Increasing Access to Affordable Housing 

Prior to his tenure on the Board of Supervisors, David, a tenant, served as the Chair of the Board of Directors for a non-profit housing developer in Chinatown.  David has always been committed to protecting and expanding affordable housing to all San Franciscans.  As President of the Board of Supervisors, David spearheaded affordable housing efforts such as:  

  • Creating housing cooperatives that permit affordable home ownership by low-income residents.
  • Developing incentives for the construction of senior housing.
  • Creating permanently affordable rental housing for homeless veterans.
  • Fighting Ellis Act evictions in District 3.
  • Building housing for transitional-age youth who were formerly homeless.
  • Responding to the mortgage crisis by helping to establish socially responsible investment goals in our City’s Investment Policy that encourage investment in financial institutions with responsible mortgage foreclosure policies. 

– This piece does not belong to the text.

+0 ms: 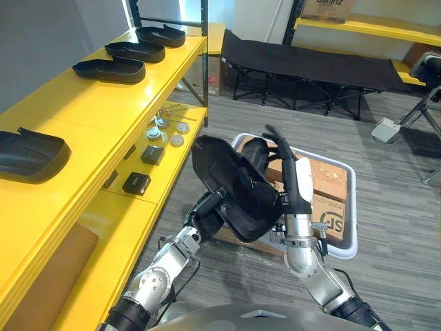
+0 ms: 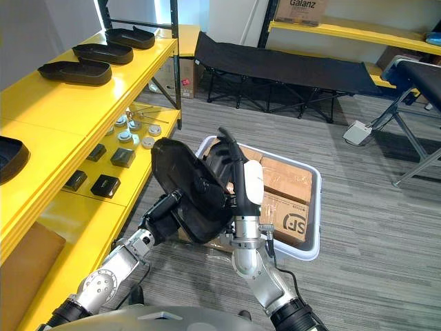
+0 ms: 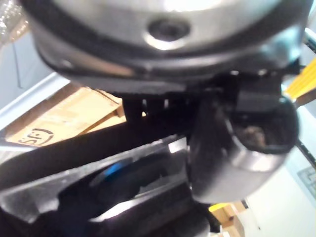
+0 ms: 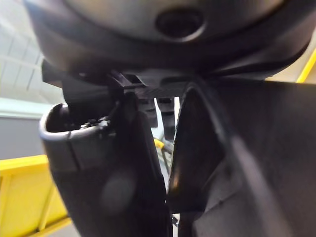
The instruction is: Walk over and take three plastic housings, then place them on the shelf
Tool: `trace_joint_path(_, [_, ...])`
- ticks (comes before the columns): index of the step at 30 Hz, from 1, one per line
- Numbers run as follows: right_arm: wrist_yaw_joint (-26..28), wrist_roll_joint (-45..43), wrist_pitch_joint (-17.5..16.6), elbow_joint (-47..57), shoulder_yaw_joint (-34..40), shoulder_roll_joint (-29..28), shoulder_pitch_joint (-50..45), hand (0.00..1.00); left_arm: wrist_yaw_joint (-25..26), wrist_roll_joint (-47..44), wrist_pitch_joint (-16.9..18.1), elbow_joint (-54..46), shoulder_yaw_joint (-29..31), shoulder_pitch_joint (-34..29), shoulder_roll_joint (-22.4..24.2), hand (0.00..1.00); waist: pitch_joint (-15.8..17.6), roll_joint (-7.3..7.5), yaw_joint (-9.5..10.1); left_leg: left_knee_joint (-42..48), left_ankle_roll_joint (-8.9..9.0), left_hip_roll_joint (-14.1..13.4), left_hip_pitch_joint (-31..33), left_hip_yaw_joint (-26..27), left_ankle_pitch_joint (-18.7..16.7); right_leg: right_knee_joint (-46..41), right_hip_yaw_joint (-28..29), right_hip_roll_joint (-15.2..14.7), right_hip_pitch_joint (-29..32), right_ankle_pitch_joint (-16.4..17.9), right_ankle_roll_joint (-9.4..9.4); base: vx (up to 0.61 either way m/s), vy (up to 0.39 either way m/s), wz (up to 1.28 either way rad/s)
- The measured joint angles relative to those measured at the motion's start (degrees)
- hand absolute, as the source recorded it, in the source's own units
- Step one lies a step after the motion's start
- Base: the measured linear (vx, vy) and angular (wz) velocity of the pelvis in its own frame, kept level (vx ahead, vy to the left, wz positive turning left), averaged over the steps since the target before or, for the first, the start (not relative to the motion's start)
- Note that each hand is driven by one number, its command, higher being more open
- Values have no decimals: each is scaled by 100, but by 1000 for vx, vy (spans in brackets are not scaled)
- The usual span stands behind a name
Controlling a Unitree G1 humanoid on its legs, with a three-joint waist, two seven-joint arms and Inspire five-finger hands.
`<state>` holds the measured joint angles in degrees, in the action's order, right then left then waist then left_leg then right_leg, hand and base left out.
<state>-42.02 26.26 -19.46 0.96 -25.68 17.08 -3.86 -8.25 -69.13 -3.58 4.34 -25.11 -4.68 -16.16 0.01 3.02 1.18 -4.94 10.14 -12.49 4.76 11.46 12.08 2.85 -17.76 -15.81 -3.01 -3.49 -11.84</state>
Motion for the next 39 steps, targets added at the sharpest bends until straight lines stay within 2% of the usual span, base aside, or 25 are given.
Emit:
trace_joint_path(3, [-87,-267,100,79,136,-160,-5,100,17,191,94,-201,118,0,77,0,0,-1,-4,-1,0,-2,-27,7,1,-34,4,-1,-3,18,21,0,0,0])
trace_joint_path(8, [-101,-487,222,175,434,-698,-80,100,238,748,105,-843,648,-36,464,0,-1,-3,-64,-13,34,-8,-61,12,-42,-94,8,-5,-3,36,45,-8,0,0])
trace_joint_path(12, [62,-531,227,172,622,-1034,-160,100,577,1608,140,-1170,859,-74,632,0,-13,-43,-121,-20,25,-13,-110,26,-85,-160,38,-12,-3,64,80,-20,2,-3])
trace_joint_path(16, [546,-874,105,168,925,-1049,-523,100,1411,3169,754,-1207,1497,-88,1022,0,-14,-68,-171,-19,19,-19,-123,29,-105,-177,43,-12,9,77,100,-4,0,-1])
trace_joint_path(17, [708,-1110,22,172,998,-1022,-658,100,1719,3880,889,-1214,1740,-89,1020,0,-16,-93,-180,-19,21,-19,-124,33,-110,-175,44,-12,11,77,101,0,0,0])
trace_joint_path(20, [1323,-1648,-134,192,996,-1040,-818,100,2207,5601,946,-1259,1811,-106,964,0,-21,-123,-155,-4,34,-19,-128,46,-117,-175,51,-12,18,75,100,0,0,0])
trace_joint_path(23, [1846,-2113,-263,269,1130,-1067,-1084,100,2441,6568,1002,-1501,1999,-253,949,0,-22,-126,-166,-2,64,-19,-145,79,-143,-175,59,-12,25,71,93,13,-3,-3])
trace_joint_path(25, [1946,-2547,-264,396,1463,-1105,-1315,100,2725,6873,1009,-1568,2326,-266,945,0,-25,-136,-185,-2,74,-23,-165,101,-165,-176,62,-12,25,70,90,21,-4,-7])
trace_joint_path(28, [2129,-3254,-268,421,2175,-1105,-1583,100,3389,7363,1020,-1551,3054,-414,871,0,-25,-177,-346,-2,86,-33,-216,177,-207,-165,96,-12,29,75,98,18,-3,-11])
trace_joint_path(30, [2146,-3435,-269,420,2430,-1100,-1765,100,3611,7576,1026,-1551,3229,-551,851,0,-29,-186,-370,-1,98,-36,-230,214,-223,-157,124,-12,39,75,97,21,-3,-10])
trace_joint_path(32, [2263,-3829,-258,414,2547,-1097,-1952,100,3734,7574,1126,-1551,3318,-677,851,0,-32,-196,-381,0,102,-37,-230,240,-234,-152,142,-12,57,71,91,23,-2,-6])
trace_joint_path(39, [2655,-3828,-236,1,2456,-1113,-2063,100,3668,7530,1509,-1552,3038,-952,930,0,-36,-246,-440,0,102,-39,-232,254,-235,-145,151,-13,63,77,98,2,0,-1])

Improving our Environment and Public Health

San Francisco must be a leader in our nation’s efforts to clean up our environment and promote public health.  David has legislated first-in-the-country solutions to make San Francisco the greenest and healthiest city possible, such as:

  • Increasing energy efficiency in buildings by strengthening legislation that sets the nation’s highest standards requiring regular energy audits in our City’s commercial buildings, lowering energy costs, reducing greenhouse gas emissions and creating green jobs.
  • Expanding urban agriculture by sponsoring legislation to streamline bureaucracy and allow residents to grow produce and sell the fruit of their labor in urban gardens and farms, putting San Francisco on the forefront of the national urban agriculture movement.   
  • Decreasing unwanted Yellow Pages through David’s pilot program to restrict yellow pages distributors from dropping unsolicited phonebooks on the doorsteps of residents who have not requested deliveries. 
  • Greening nail salons by creating a first-of-its-kind program to encourage the phasing out the “toxic trio” of chemicals commonly found in nail polishes by positively recognizing nail salons free of such products.